To the Editor:
Norman Podhoretz’s major thesis [“The Idea of Crisis” November 1970] is that the “crisis-mongering” that characterizes much social criticism of late, although often masquerading as something else, is actually a means (whether conscious or unconscious) of manipulating us emotionally toward some form of police-state. In other words, those who might describe apocalyptically our movement toward totalitarianism, our loss of certain freedoms, and the rapid erosion of other freedoms, are in fact themselves bringing about the nightmare that they prophesy. Now this is an arguable although somewhat strange position, but Mr. Podhoretz’s presentation nullifies any genuine intellectual consideration of the issues at hand. . . .

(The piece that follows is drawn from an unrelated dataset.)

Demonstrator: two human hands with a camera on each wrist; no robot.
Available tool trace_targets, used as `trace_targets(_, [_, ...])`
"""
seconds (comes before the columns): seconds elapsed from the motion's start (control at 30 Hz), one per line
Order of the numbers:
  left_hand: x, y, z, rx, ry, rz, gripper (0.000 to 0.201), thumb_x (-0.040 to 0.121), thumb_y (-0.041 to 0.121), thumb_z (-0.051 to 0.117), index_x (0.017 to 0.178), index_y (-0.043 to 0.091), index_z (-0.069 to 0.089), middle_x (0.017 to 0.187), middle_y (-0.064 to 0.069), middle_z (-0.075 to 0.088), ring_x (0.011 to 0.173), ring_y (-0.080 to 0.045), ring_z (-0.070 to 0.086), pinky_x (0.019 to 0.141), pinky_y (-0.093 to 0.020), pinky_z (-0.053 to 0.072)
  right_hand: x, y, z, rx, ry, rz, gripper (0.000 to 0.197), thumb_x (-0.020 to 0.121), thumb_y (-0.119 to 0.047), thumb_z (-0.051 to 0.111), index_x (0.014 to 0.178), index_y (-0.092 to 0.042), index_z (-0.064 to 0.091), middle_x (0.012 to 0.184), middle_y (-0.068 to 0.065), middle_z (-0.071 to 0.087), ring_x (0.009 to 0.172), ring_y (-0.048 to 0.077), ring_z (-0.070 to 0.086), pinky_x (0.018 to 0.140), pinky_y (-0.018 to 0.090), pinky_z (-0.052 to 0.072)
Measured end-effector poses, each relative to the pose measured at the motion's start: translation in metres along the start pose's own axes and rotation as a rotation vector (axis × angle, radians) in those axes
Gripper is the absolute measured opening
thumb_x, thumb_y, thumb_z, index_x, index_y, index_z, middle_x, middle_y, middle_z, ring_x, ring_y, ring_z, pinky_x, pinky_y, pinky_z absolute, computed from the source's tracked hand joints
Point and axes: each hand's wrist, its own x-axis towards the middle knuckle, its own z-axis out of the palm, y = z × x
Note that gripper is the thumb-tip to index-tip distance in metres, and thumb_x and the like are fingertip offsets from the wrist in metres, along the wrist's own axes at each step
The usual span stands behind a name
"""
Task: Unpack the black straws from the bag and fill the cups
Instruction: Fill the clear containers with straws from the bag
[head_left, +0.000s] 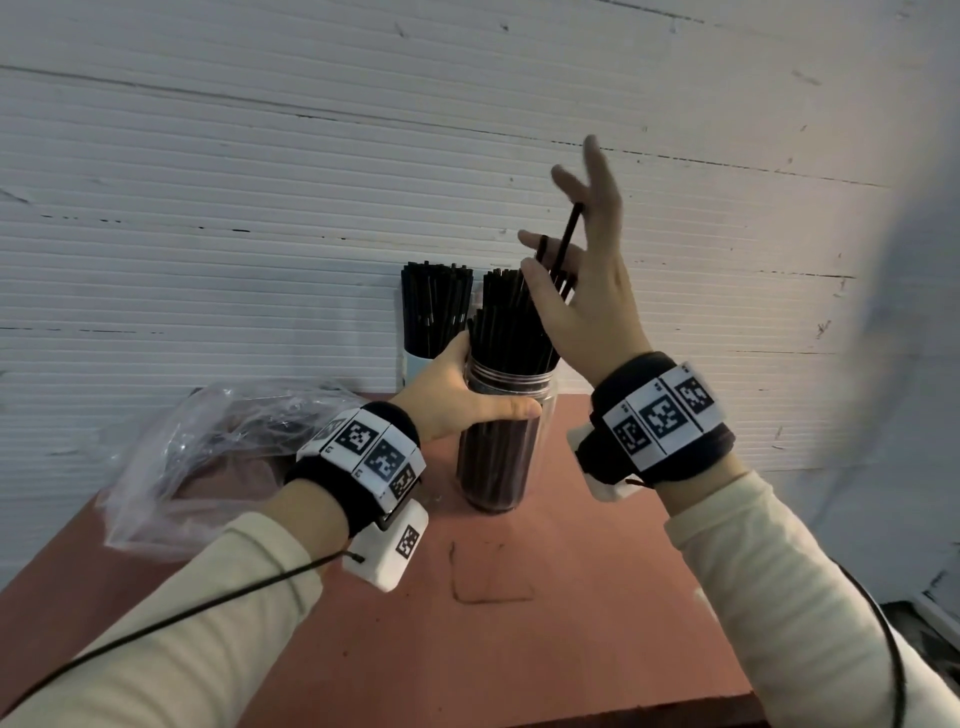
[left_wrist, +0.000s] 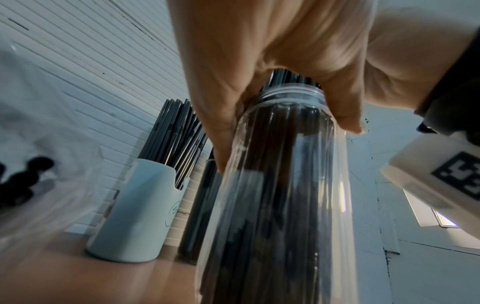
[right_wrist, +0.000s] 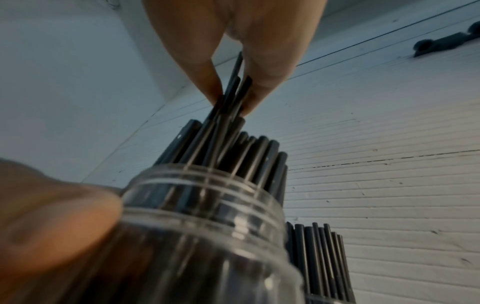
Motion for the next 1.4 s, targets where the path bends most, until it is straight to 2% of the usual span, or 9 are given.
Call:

Some questions come to mind, and Mr. Podhoretz deals with none of them adequately: 1) Is there a real crisis in our society? 2) If it is partly or wholly in our minds, does that make it unreal (e.g., the relationship between a loss of confidence in the economy and the deterioration of the economy)? 3) When there is a crisis in society, is it always registered in the mind (e.g., Mr. Podhoretz’s own lack of awareness)? 4) Most important, how is it known that those who “harp” on crisis cause demands for extraordinary action? Nowhere does Mr. Podhoretz explain this. He claims only that somehow by calling the system into question we open, perhaps unwittingly, the door to a closed society. Questioning our democracy, to Mr. Podhoretz, is akin to opening Pandora’s box. To call a system antiquated (not that the authors of this letter do) is not necessarily to suggest a closed society as an alternative; it is rather, as in Robert Paul Wolff’s case, to suggest that ours is not as open as it pretends. Would Mr. Podhoretz place a moratorium on all such political and social discussions? . . .
If there were a crisis in American democracy, he would never know because he is up to his neck (perhaps over his head) in his own ideology.
C. D. Epstein
Steven R. Cusulos
Norman Podhoretz writes:
As I tried to make clear in answer to several letters about “The Idea of Crisis” which appeared in these columns in January, my concern was, and is, to expose the political nature of the idea of crisis in itself and apart from whatever substantive content might be found at any particular moment to give it plausibility. I have also been trying in various ways to suggest that the political purpose of this political idea is to persuade us that extraordinary measures must be taken if our problems are to be dealt with effectively. Such extraordinary actions are not necessarily those tending toward a police-state or a totalitarian government; they may merely involve the transformation of our pluralistic democratic polity into a Gaullist-type regime or a species of modified oligarchy. Gaullism is not fascism and oligarchy is not totalitarianism, but neither are they democratic pluralism. And democratic pluralism, imperfect but nevertheless real and functioning, is what I believe we enjoy in this country and what I believe many criers of crisis hate and wish to undo. Many, not all, for some also cry crisis as a means of furthering the cause of one out-of-power faction or another within the Democratic or Republican parties.
Now to the specific questions posed by Messrs. Epstein and Cusulos: 1-2) I think our society has problems, some of them very serious, but I do not believe we are suffering, at least not yet, from a political crisis. If the word crisis applies at all, it applies in my view to our spiritual or cultural condition. Such a crisis by definition exists primarily in our minds (or souls) but that does not make it any the less real than any of the external conditions for which vulgar materialists exclusively reserve the designation “real.” 3) Yes, I suppose it is possible for a crisis in society to go unnoticed, but in our society, it is far more likely that crises will register in the mind where only problems or troubles exist. 4) Surely the answer is obvious: If there is a crisis, then (again by definition) ordinary action has proved itself inadequate and extraordinary action is either explicitly or implicitly called for.
I have no wish to place a moratorium on any discussion of any kind, wearisome though I admittedly think some discussions have recently grown. I do wish to criticize reasoning that seems to me false and to call attention to ideas that seem to me dangerous in their political implications. The idea (echoed by Messrs. Epstein and Cusulos) that our freedoms have been eroded in recent years is an example of the former; the idea of crisis is an example of the latter.